Karyanya bila di liat secara aspek bahasa, mengacu pada aspek
balaghah dan hikmah yang mendekati i’jaz. Isi karya tersebut
adalah landasan dalam terbentuknya kebangkitan pemikiran
komunitas Hadrami di kkawasan Hindia Timur.
b. Risalah Tawjih al-Qur’an ila Adab Al-Qur’an (1917)
Risalah ini merupakan bentuk justifikasi dari Risalah
Shurat al-Jawab. Isinya adalah tentang kedekatan seseorang
dengan Rasulallah SAW. Bukanlah faktor keturunan, tetapi
karena ketaatannya dalam menjalankan syariat yang telah di
bawa oleh Rasulullah SAW.
c. Al-Washiyyat al-Amiryyah (1918)
Buku ini berisi tentang anjuran untuk melaksanakan amar
ma’rud nahi munkar yang diterangkan di dalam Al-Qur’an dan
Hadits.
BAB III
PENUTUP

Setelah mengetahui Tokoh Pembaharuan Pendidikan Islam, kita akan


banyak menemukan latar belakang kehidupan beliau-beliau yang amat sangat
mengagumkan. Berjuang untuk menuntut ilmu yang sangat patut untuk di
apresiasi juga di contoh. Dari segi pengetahuan umum, pengetahuan islam, dll.
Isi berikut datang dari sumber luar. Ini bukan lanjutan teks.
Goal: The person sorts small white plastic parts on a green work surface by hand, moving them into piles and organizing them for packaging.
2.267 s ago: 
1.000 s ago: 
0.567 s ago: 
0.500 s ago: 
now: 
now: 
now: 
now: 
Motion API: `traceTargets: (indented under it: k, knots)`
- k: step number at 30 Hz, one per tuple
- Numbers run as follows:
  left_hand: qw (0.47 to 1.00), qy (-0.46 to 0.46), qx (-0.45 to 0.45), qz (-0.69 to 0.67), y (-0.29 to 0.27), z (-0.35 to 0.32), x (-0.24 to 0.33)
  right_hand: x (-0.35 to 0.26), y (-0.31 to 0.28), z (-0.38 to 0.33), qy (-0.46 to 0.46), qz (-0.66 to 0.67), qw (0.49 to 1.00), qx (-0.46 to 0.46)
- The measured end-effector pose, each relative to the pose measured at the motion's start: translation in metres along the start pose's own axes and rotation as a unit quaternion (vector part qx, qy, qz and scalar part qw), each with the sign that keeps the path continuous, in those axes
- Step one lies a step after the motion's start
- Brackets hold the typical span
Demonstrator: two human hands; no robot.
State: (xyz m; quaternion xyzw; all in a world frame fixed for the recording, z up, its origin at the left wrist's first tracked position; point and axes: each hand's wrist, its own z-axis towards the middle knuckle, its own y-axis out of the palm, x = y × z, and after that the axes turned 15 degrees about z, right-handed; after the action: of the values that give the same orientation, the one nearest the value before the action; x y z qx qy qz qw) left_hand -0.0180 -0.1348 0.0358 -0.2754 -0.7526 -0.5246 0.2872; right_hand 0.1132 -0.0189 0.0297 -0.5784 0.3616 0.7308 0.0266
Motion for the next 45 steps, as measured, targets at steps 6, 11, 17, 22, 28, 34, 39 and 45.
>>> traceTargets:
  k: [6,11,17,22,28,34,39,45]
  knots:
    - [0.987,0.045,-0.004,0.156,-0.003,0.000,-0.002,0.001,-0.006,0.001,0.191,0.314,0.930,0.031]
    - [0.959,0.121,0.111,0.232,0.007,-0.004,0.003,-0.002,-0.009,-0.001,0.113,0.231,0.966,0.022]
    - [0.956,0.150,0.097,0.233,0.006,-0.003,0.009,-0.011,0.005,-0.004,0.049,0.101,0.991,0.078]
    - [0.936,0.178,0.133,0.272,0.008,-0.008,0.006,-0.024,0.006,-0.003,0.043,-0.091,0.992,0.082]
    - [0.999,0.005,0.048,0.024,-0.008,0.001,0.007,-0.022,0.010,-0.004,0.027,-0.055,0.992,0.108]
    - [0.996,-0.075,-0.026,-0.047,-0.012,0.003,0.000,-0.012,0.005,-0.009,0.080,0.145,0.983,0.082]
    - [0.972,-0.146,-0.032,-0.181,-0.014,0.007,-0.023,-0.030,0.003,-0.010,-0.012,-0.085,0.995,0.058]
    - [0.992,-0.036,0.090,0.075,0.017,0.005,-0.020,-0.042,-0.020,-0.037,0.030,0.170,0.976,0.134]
Karya-karyanya juga bisa kita baca dan perdalami apa isinya. Itu bisa menjadi
suatu wawasan yang baru juga luas bagi kita yang mau mempelajarinya dan
mendalaminya. Karen kitab karya-karya beliau telah dijamin isinya juga
manfaatnya dunia dan akhirat.
Semoga dengan adanya makalah menganai Tokoh Pembaharuan
Pendidikan Islam ini, kita lebih mengenal banyak tokoh-tokoh muslim yang
berjuang dalam bidang pendidikan khususnya dalam negeri kita, Indonesia.